Romania: Inside Europe last leper’s colony
12 September 2011
In Tichileşti, in the Danube delta, 19 patients continue to live in Europe’s last leper colony. Evenimentul Zilei reports from a location that was long kept secret by Romanian authorities.
Open sores, exposed bones, missing fingers… In the 1990s, when journalists discovered the leper colony in Tichileşti in the eastern Romanian county of Tulcea, they barely had words to describe the horror of an institution whose existence had long been hidden by state authorities. Twenty years later, much has changed: mainly thanks to one man who devoted his medical knowledge and his remarkable communication skills to make Tichileşti an idyllic hospice for patients suffering from a disease that was long believed to be incurable.
When he first arrived in Tichileşti in 1991, Răzvan Vasiliu had never seen a leper outside of the pages of a book. At the time, there were 61 people at the colony, which today is home to 19 residents. Now aged 53, Vasiliu has become Romania’s only expert on the disease.
Until recently, the lepers were isolated
Initially a monastery, which provided care for leprosy victims on an informal basis, Tichileşti was granted official status only to see it revoked again shortly afterwards. "The leper colony that was officially founded in 1900 was dismantled by the Bulgarians who took over the region of Dobruja. In 1924, the renowned Romanian journalist Brunea Fox published a shocking feature report entitled "Five days among the lepers," which alerted authorities and civil society to the plight of the settlement. When the survivors were finally carted back to the colony on an August night in 1928, there were 180 of them," recounts Răzvan Vasiliu.
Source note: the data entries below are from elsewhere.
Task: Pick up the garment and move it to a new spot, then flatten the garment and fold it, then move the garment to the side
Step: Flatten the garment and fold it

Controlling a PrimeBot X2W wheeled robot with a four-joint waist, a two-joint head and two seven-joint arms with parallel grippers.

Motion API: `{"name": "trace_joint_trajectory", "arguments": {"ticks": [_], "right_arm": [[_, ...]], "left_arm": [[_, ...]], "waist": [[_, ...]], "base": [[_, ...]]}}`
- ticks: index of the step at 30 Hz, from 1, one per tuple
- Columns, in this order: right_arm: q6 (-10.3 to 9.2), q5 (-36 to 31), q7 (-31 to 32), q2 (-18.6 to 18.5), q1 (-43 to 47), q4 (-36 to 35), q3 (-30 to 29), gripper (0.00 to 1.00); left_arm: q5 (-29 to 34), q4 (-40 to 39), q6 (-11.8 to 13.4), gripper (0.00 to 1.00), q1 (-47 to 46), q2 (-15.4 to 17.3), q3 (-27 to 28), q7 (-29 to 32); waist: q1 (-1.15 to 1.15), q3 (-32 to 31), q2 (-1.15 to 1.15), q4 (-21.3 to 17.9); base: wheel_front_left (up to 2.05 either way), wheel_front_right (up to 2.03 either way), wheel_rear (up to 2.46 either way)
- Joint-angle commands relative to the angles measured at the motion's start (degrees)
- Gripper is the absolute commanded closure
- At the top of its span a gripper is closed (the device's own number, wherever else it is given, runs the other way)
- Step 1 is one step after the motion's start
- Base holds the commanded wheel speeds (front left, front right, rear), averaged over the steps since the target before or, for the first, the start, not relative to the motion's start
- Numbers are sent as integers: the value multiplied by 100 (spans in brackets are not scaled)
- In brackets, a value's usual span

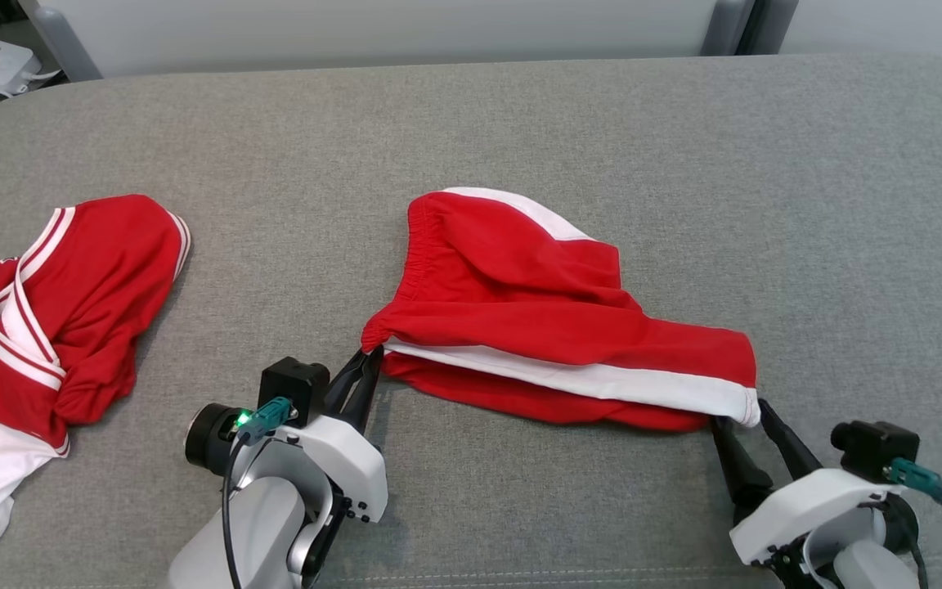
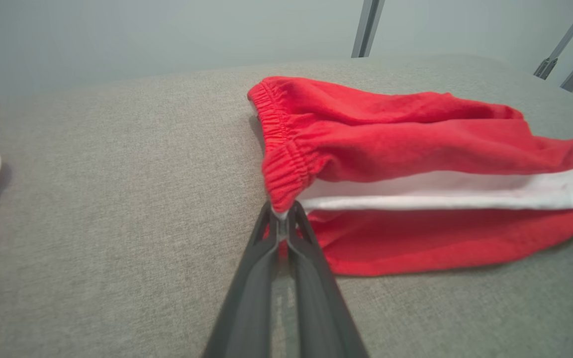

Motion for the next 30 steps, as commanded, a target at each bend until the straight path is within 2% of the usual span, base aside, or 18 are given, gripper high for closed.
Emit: {"name": "trace_joint_trajectory", "arguments": {"ticks": [1, 2, 3, 4, 5, 8, 9, 14, 22, 26, 30], "right_arm": [[0, 8, -76, -82, -186, -81, 150, 12], [0, -36, -76, -107, -236, -60, 202, 34], [0, -55, -76, -110, -266, -58, 232, 69], [0, -86, -76, -117, -286, -81, 237, 92], [0, -137, -76, -137, -288, -114, 243, 100], [0, -356, -76, -240, -219, -294, 55, 100], [0, -555, -76, -316, -115, -489, -180, 100], [0, -1001, -76, -443, 135, -1097, -602, 100], [0, -1253, -76, -641, 117, -2089, -1021, 100], [0, -1178, -69, -887, 152, -2468, -1152, 100], [0, -1080, 305, -1201, 407, -3245, -1502, 100]], "left_arm": [[32, -123, 66, 100, -57, 137, 192, -17], [34, -130, 70, 100, -60, 140, 181, -5], [34, -137, 76, 100, -63, 145, 176, 2], [33, -149, 83, 100, -62, 152, 173, 7], [25, -169, 92, 100, -58, 158, 180, 6], [22, -249, 106, 100, -41, 182, 186, 1], [20, -345, 105, 100, -22, 203, 206, -5], [-16, -859, 67, 100, 69, 277, 319, -22], [-354, -2398, -170, 100, 178, 529, 561, 85], [-796, -3415, -240, 100, 213, 761, 799, 514], [-1426, -4672, -202, 100, 329, 1118, 1025, 1311]], "waist": [[0, -3, 0, 12], [0, -8, 0, 32], [0, -19, 0, 49], [0, -28, 0, 62], [0, -36, 0, 74], [0, -73, 0, 104], [0, -114, 0, 113], [0, -279, 0, 86], [0, -620, 0, 45], [0, -824, 0, 24], [0, -942, 0, -26]], "base": [[0, 0, 0], [0, 0, 0], [0, 0, 0], [0, 0, 0], [0, 0, 0], [0, 0, 0], [0, 0, 0], [0, 0, 0], [0, 0, 0], [0, 0, 0], [0, 0, 0]]}}
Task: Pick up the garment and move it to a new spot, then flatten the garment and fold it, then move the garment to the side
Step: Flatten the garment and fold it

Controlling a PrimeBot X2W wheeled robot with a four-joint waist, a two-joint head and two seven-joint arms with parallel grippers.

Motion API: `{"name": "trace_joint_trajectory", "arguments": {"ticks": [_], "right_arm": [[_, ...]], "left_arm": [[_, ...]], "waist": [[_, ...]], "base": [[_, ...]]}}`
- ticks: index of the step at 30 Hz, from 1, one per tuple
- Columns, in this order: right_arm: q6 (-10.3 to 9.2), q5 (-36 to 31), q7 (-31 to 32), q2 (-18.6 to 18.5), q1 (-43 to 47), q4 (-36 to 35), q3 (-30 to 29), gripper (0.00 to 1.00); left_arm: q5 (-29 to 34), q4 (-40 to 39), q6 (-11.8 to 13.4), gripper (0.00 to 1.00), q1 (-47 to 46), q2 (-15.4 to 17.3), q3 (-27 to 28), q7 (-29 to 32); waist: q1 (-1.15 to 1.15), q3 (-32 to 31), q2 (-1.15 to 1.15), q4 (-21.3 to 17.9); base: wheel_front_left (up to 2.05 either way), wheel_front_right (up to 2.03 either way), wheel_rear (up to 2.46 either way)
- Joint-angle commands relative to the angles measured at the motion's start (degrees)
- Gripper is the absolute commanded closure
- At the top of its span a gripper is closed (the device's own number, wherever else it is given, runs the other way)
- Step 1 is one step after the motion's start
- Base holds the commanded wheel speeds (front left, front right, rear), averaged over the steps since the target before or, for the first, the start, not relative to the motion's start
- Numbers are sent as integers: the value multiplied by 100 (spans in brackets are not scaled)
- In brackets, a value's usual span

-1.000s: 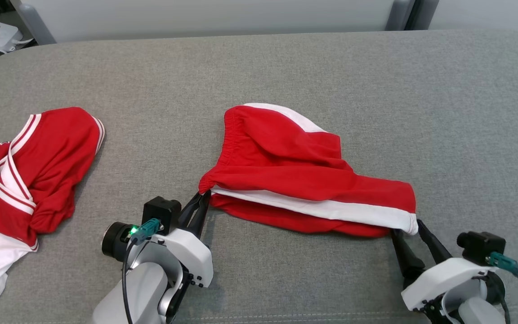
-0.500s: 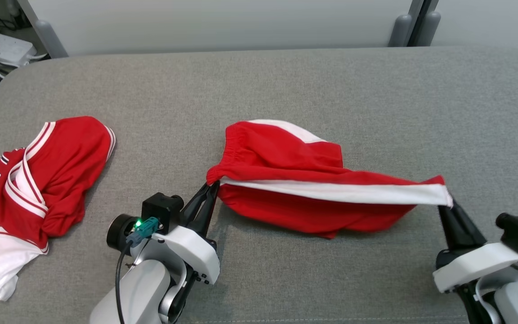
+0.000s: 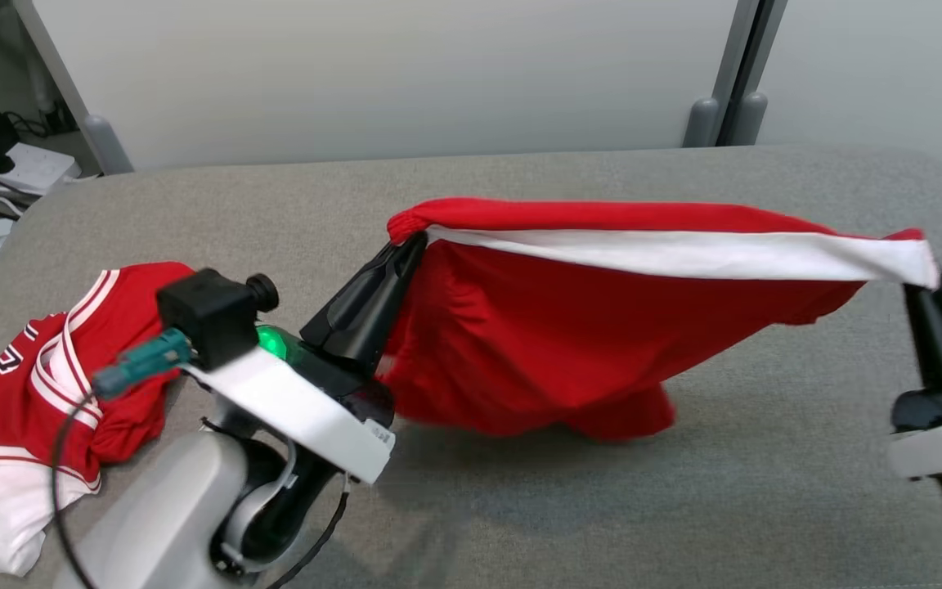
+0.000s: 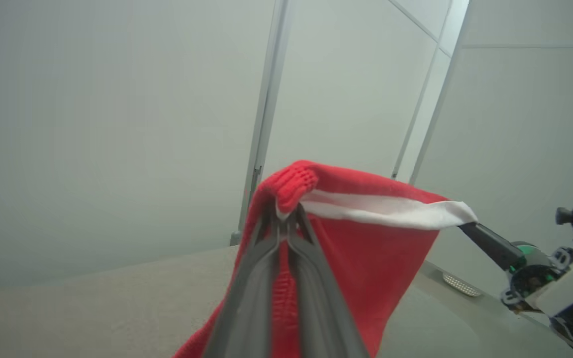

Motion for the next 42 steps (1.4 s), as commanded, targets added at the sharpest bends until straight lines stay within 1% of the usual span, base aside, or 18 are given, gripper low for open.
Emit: {"name": "trace_joint_trajectory", "arguments": {"ticks": [1, 2, 3, 5, 7, 9, 10, 12, 13, 15, 16, 19, 21, 23, 26, 30, 37, 42], "right_arm": [[0, 98, 330, -299, 203, -703, -198, 100], [0, 124, 516, -356, 302, -971, -319, 100], [0, 124, 516, -356, 302, -971, -319, 100], [0, 133, 944, -409, 475, -1424, -562, 100], [0, 168, 1412, -354, 505, -1665, -697, 100], [0, 210, 1817, -273, 243, -1559, -649, 100], [0, 226, 1987, -232, -19, -1363, -556, 100], [0, 205, 2306, -186, -781, -704, -212, 100], [0, 123, 2406, -176, -1265, -282, 19, 100], [0, 41, 2321, 4, -2383, 659, 407, 100], [0, -98, 2123, 76, -2989, 1157, 543, 100], [0, -637, 1114, 291, -4554, 2574, 541, 100], [0, -942, 585, 338, -5218, 3318, 577, 100], [0, -1152, 294, 339, -5592, 3932, 778, 100], [0, -1260, 60, 353, -5642, 4600, 1157, 100], [0, -1139, -90, 366, -5165, 5184, 1556, 100], [0, -681, -172, 531, -4230, 5723, 2177, 100], [0, -414, -209, 332, -3558, 5597, 2443, 100]], "left_arm": [[-481, -865, 46, 100, -17, 300, 397, 442], [-697, -1184, 93, 100, 25, 380, 469, 656], [-697, -1184, 93, 100, 25, 380, 469, 656], [-1041, -1697, 218, 100, 68, 564, 583, 1078], [-1207, -1937, 303, 100, -19, 765, 652, 1438], [-1284, -1791, 243, 100, -291, 840, 652, 1678], [-1268, -1555, 146, 100, -515, 840, 614, 1765], [-1176, -796, -89, 100, -1107, 683, 567, 1760], [-1013, -326, -291, 100, -1480, 595, 500, 1673], [-697, 729, -588, 100, -2222, 335, 483, 1263], [-523, 1235, -677, 100, -2620, 209, 515, 963], [11, 2387, -858, 100, -3737, -78, 506, -66], [135, 2840, -927, 100, -4218, -244, 328, -580], [-37, 3020, -943, 100, -4408, -346, -32, -796], [-449, 2990, -946, 100, -4218, -215, -797, -965], [-774, 3283, -948, 100, -3621, -78, -1560, -1095], [-832, 4165, -948, 100, -2696, -357, -1918, -1114], [-542, 4261, -949, 100, -2184, -372, -2562, -1115]], "waist": [[0, -62, 0, -52], [0, -58, 0, -65], [0, -58, 0, -65], [0, -13, 0, -88], [0, 102, 0, -101], [0, 235, 0, -89], [0, 285, 0, -81], [0, 384, 0, -71], [0, 426, 0, -70], [0, 472, 0, -113], [0, 511, 0, -142], [0, 611, 0, -159], [0, 704, 0, -108], [0, 816, 0, -85], [0, 1005, 0, -112], [0, 1323, 0, -167], [0, 1750, 0, -331], [0, 1650, 0, -239]], "base": [[0, 0, 0], [0, 0, 0], [0, 0, 0], [0, 0, 0], [0, 0, 0], [0, 0, 0], [0, 0, 0], [0, 0, 0], [0, 0, 0], [0, 0, 0], [0, 0, 0], [0, 0, 0], [0, 0, 0], [0, 0, 0], [0, 0, 0], [0, 0, 0], [0, 0, 0], [0, 0, 0]]}}
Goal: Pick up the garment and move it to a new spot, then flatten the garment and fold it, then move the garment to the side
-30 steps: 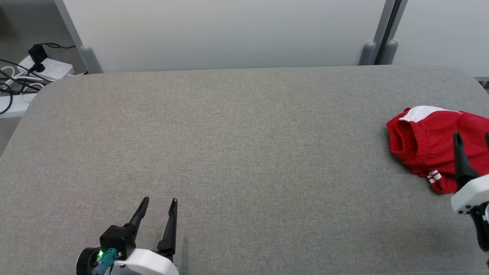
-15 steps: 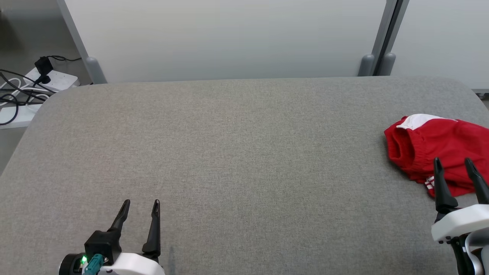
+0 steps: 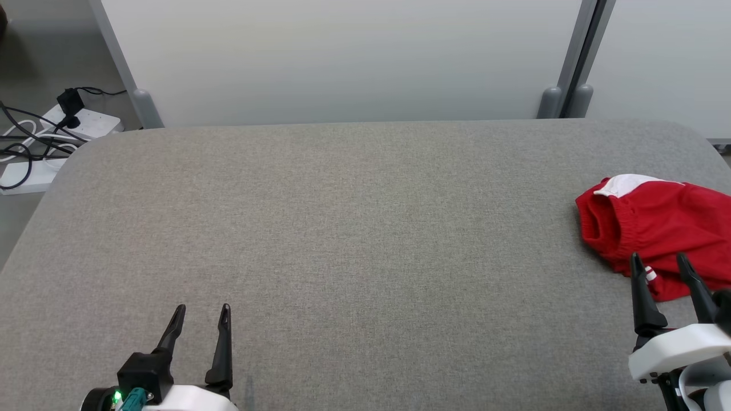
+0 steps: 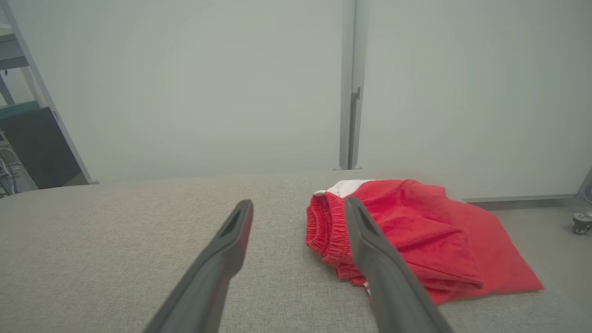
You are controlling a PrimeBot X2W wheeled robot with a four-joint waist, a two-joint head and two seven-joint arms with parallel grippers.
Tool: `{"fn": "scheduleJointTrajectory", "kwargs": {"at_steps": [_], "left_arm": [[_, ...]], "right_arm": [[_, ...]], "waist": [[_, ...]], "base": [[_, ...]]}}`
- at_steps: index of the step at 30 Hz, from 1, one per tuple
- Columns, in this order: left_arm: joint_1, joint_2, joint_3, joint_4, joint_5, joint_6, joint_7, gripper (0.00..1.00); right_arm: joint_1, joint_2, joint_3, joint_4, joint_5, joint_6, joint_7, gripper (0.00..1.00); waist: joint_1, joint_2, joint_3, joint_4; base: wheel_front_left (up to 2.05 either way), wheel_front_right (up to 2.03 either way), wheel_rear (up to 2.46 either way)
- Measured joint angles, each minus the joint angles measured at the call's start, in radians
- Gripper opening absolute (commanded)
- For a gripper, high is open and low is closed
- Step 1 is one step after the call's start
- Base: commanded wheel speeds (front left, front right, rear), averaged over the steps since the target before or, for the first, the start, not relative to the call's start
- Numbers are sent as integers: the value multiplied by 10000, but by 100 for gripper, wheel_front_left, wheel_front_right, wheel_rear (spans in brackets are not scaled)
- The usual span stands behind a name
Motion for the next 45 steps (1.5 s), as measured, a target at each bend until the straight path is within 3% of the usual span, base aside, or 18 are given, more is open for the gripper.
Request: {"fn": "scheduleJointTrajectory", "kwargs": {"at_steps": [4, 5, 11, 45], "left_arm": [[93, -2, 58, -27, -378, -192, 0, 100], [121, -4, 56, 40, -389, -182, 6, 0], [547, -150, 15, 696, -489, -173, 132, 0], [453, -182, 221, 466, -4374, -362, 1103, 0]], "right_arm": [[8, 25, 36, -90, -19, 0, 8, 100], [18, 40, 44, -36, -19, 0, 4, 0], [628, 458, 146, 606, 94, -12, 36, 0], [611, 650, -10, 324, 3787, -13, 805, 0]], "waist": [[0, 0, 50, -80], [0, 0, 56, -91], [0, 0, 59, -93], [2, 0, 126, -158]], "base": [[0, 0, 0], [0, 0, 0], [0, 0, 0], [0, 0, 0]]}}
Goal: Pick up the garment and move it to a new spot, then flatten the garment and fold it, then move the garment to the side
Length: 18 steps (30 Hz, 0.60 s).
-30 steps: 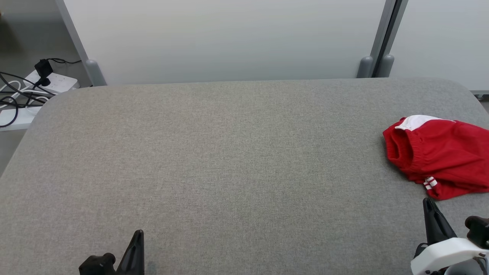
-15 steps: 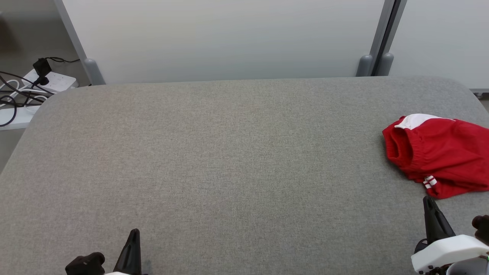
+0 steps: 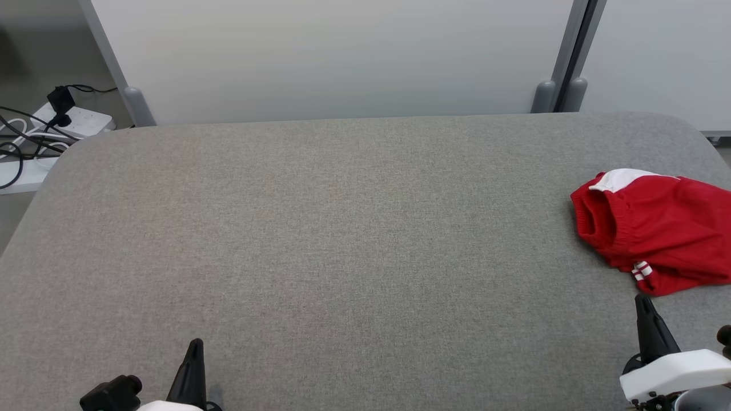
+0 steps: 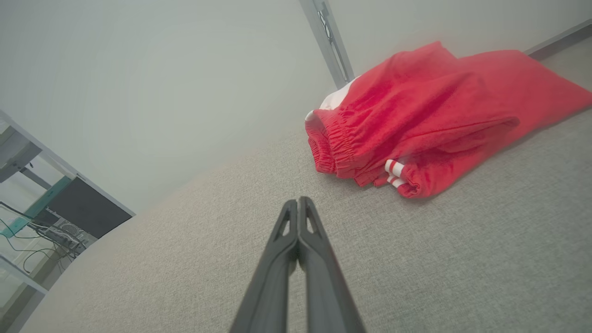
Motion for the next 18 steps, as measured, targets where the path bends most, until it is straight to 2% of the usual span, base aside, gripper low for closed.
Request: {"fn": "scheduleJointTrajectory", "kwargs": {"at_steps": [18], "left_arm": [[-163, 6, 142, -146, -2025, -163, 497, 0]], "right_arm": [[0, 96, -167, -215, 1962, 0, 424, 0]], "waist": [[0, 0, 35, -33]], "base": [[0, 0, 0]]}}
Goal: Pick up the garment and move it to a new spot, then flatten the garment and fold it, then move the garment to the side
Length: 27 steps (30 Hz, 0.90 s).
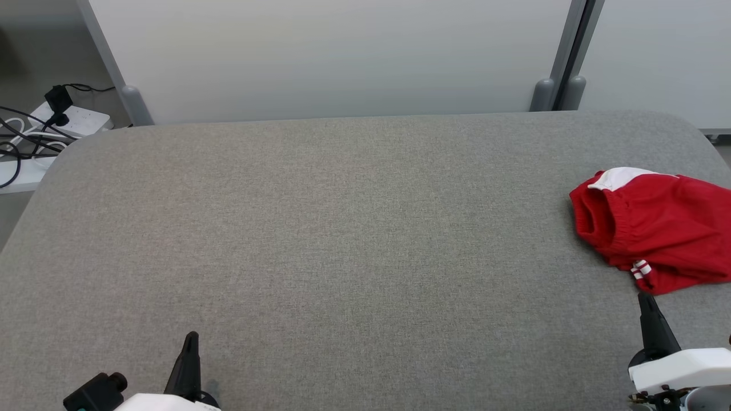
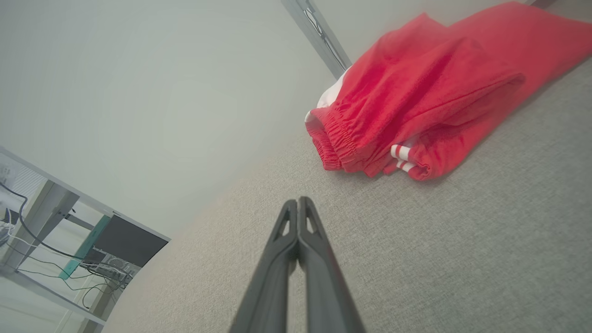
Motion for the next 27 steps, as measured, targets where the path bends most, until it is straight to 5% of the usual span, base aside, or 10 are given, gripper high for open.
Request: {"fn": "scheduleJointTrajectory", "kwargs": {"at_steps": [27], "left_arm": [[-255, 10, 242, -217, -3081, -184, 742, 0]], "right_arm": [[-1, 211, -121, -192, 2894, -2, 623, 0]], "waist": [[-1, 1, 53, -51]], "base": [[0, 0, 0]]}}
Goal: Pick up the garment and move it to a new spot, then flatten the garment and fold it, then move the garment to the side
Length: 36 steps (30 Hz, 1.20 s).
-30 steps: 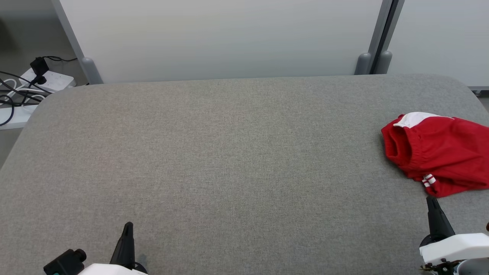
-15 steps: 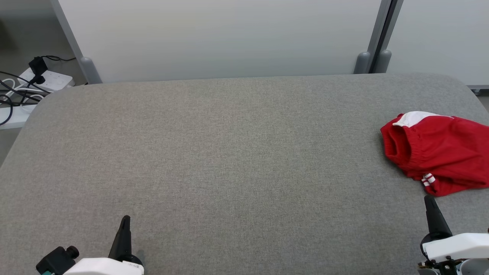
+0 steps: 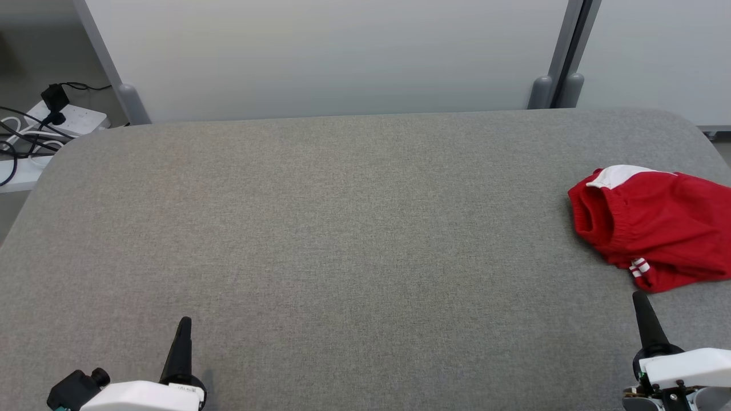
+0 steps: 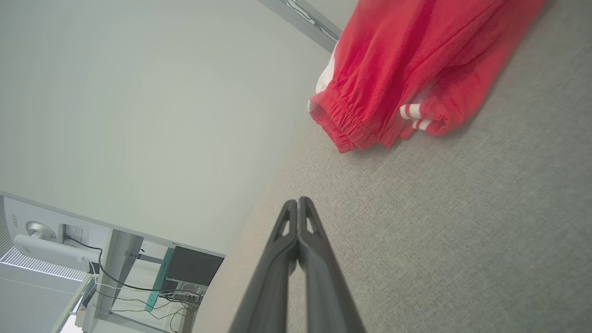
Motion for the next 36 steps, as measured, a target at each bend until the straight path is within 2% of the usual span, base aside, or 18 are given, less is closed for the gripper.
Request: {"fn": "scheduleJointTrajectory", "kwargs": {"at_steps": [36], "left_arm": [[-433, 15, 280, -251, -4125, -259, 982, 0]], "right_arm": [[-5, 240, -255, -336, 3904, 0, 802, 0]], "waist": [[0, -1, 69, -67]], "base": [[0, 0, 0]]}}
"Until 1990, leprosy was a taboo subject for the authorities, but the patients were well looked after," remarks the doctor. "They had already been given up for dead, and no one was to know about it. As for myself, I have always treated the patients like human beings. At times they fight with each other and their quarrels have to be resolved. The last time that happened, the argument was over whether they would watch a series or a match on television. I listened to both sides, and finally decided just to give them my TV," he remarks, smiling.
The doctor occupies one of the houses in the "residential settlement" built over 60 years ago, staying there five days a week for a monthly salary of 2,600 lei or 650 euros per month. He is also one of only a handful of doctors in Romania who does not benefit from bribes. The leprosy patients receive 80 bani (20 euro cents) per day of government benefit. Officially, the doctor is the leader of the settlement, although the patients are also represented by a "mayor".
Until recently, the lepers were isolated for aesthetic reasons or because it was erroneously assumed to be necessary. Today all of the residents in the Tichileşti hospital can request permission to leave the settlement. However, most of them are elderly, without family, and unable to live alone. Apart from that, they do also tend to lose bits and pieces of themselves…
"Leprosy is a great lady"
Hima Dumitru, an 83-year-old Baptist Ukranian who hails from Chilia Veche, is one of the linchpins of the settlement and its oldest resident. She was a young girl when she was diagnosed with leprosy 65 years ago. Ever since, she has lived in a little house on a low hill overlooking the valley. "After the war, the man whose statue you saw [in the courtyard of the hospital there is a bust of Dr Alexandru Filipeanu who worked there from 1938 to 1959] gave me pills. I was covered in red lepromas, but after three years of treatment, they all disappeared. I could have left then, but I fell in love with a young orphan, and I married her father." Then, before returning to read her Bible, she announces: "Leprosy is a great lady."
In association with the county government of Tulcea, Dr Vasiliu has founded a retirement home within the leprosy hospital complex. "It is now the most modern in the region, and we are looking after 30 elderly people. We want to put an end to our isolation. One day, Tichileşti could become a geriatric hospital or a palliative care home..." remarks the doctor with a wistful look in his eyes.